• _What to do_
Transcribe, leaving out every picture, the lines that run from the start of the listing below through the line with "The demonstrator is".

________________

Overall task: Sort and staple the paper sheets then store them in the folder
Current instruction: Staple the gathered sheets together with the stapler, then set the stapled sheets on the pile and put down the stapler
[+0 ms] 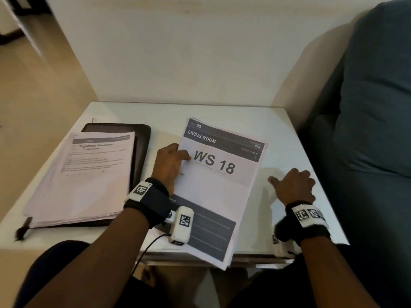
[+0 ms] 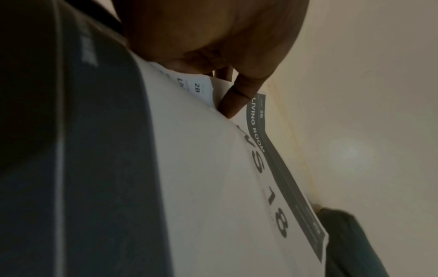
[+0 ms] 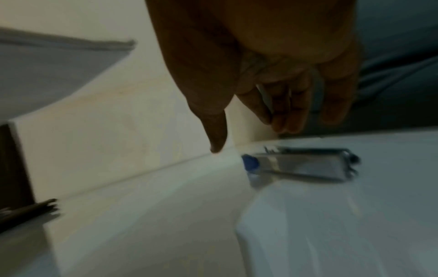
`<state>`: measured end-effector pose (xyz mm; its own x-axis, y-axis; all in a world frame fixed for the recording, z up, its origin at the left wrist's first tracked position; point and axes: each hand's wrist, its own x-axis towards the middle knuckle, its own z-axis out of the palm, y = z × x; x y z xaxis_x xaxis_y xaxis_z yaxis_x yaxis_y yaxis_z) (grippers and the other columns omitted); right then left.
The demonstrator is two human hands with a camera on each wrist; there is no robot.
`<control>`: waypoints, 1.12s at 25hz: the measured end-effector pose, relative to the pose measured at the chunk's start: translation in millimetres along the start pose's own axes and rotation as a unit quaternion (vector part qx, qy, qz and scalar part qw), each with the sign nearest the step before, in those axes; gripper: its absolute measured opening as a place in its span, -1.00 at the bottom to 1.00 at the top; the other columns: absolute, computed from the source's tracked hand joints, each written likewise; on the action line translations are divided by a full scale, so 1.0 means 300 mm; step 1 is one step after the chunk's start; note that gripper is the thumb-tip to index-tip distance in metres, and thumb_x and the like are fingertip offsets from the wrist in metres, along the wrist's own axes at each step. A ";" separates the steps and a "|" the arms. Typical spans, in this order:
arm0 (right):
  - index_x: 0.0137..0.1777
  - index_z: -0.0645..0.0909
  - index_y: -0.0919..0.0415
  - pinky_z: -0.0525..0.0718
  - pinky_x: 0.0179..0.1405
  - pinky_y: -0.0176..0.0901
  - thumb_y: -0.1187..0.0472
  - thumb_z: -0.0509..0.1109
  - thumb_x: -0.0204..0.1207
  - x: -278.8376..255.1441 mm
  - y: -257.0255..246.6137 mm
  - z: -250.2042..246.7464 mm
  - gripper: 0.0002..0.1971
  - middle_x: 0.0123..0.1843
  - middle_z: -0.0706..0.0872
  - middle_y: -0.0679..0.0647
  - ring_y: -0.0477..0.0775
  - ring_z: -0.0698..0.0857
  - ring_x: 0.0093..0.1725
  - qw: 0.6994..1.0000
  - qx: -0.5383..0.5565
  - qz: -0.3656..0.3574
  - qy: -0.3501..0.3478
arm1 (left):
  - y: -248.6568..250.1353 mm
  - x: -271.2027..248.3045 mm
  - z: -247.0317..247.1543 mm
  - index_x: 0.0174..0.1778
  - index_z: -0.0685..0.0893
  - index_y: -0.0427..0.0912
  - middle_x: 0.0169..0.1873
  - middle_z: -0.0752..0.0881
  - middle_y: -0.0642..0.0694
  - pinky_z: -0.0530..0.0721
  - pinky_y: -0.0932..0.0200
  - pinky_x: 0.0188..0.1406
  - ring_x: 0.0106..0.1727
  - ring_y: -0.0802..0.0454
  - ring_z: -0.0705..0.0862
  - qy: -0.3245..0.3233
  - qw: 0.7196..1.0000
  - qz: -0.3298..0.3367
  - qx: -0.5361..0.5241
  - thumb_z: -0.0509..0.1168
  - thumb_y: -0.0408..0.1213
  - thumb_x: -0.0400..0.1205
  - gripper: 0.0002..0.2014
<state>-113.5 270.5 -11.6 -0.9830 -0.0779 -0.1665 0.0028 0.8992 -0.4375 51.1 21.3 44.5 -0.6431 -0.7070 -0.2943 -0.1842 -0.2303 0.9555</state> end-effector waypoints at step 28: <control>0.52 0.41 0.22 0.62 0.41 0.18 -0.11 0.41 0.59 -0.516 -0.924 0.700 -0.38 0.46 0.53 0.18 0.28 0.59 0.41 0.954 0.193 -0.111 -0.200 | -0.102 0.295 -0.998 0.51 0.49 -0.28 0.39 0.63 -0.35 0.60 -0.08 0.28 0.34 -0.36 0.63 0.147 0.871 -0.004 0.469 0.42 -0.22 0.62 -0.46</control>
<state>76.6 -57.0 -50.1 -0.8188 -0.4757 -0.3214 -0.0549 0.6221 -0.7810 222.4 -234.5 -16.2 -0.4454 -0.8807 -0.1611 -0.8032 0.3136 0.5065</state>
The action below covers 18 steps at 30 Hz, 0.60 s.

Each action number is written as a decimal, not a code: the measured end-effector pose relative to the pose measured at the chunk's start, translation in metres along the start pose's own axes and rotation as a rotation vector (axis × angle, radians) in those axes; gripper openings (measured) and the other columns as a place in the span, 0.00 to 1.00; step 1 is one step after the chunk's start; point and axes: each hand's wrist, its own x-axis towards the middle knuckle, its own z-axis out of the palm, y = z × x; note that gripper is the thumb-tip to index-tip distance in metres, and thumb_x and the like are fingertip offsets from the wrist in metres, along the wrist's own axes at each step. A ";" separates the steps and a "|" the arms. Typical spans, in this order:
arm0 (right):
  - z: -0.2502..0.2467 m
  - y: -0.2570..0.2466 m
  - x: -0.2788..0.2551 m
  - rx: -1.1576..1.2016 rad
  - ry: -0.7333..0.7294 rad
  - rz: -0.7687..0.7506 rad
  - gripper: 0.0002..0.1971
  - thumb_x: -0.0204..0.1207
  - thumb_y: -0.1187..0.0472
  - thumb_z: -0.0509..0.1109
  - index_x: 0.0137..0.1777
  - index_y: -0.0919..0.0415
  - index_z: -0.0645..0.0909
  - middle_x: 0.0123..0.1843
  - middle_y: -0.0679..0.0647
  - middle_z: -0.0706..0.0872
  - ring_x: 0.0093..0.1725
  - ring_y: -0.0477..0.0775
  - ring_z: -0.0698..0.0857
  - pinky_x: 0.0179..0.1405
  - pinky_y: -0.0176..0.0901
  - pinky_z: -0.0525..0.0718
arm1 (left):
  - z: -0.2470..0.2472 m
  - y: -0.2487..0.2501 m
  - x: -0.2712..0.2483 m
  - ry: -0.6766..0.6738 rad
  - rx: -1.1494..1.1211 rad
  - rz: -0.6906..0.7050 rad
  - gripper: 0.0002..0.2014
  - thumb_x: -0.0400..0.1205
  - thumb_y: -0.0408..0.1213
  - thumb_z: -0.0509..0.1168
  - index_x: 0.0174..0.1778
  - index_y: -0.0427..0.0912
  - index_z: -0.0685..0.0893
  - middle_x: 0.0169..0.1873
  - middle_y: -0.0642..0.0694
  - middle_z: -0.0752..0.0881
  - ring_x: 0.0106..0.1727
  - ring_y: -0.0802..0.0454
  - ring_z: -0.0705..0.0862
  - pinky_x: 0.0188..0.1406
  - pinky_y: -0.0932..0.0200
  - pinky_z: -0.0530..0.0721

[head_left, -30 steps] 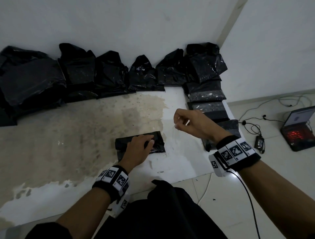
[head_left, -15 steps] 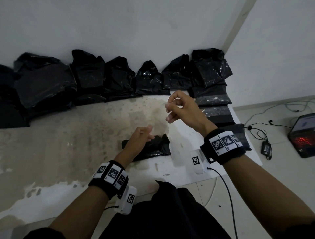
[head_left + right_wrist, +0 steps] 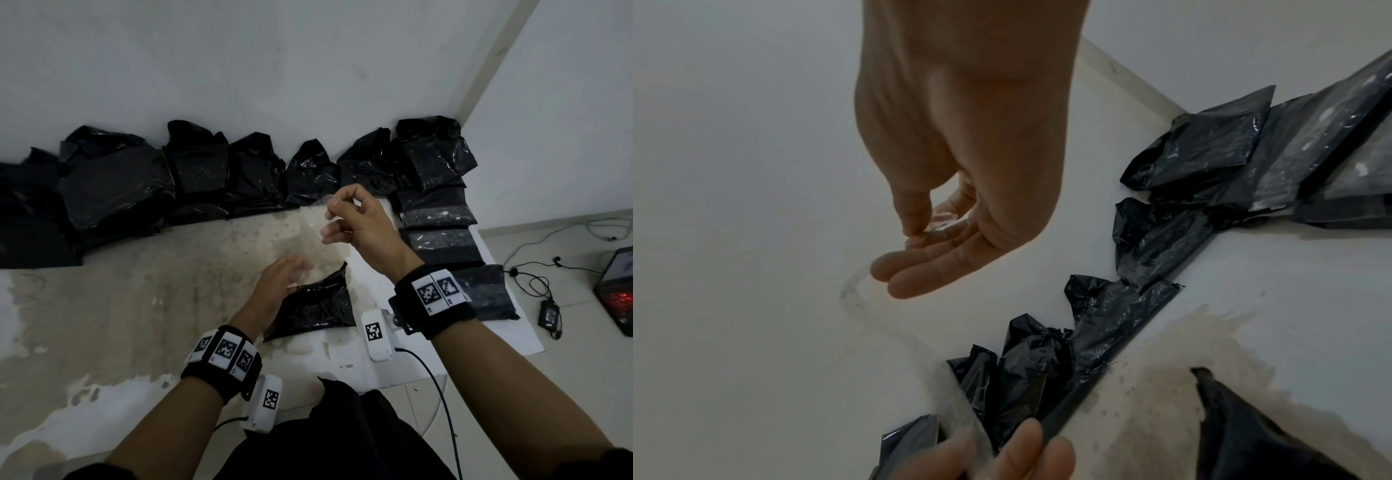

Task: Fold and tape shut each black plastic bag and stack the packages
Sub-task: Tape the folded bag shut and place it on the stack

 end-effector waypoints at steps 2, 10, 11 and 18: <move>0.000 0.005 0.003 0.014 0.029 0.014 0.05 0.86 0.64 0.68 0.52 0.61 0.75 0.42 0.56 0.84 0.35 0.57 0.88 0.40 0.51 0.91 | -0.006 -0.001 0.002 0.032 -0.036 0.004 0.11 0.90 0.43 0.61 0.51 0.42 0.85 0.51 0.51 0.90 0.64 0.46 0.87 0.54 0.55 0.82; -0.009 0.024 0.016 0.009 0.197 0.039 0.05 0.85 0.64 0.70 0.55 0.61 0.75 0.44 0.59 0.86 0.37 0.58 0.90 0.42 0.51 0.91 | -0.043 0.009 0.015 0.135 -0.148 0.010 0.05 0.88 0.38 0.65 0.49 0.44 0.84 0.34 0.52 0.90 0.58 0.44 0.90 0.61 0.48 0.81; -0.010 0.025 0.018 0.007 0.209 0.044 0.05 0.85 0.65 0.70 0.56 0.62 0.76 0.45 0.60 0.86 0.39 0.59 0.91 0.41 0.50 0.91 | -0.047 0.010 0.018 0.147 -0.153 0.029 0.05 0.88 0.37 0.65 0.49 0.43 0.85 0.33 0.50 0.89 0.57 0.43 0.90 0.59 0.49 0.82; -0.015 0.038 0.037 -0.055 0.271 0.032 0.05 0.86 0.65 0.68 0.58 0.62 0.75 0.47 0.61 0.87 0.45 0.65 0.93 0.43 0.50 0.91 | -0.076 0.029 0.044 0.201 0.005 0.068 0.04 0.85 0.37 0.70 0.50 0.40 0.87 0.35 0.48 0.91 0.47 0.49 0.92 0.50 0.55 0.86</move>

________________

• _Answer to this task_
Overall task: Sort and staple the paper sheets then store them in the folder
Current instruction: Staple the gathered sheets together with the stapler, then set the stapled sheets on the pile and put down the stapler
[+0 ms] 
[+0 ms] 
[+0 ms] 
`<state>`: measured end-effector pose (xyz mm; its own x-axis, y-axis; all in a world frame fixed for the recording, z up, its origin at the left wrist's first tracked position; point and axes: each hand's wrist, its own x-axis towards the middle knuckle, its own z-axis out of the palm, y = z × x; x y z xaxis_x xaxis_y xaxis_z yaxis_x yaxis_y yaxis_z) (grippers and the other columns omitted); right then left.
The demonstrator is two human hands with a camera on each wrist; there is no robot.

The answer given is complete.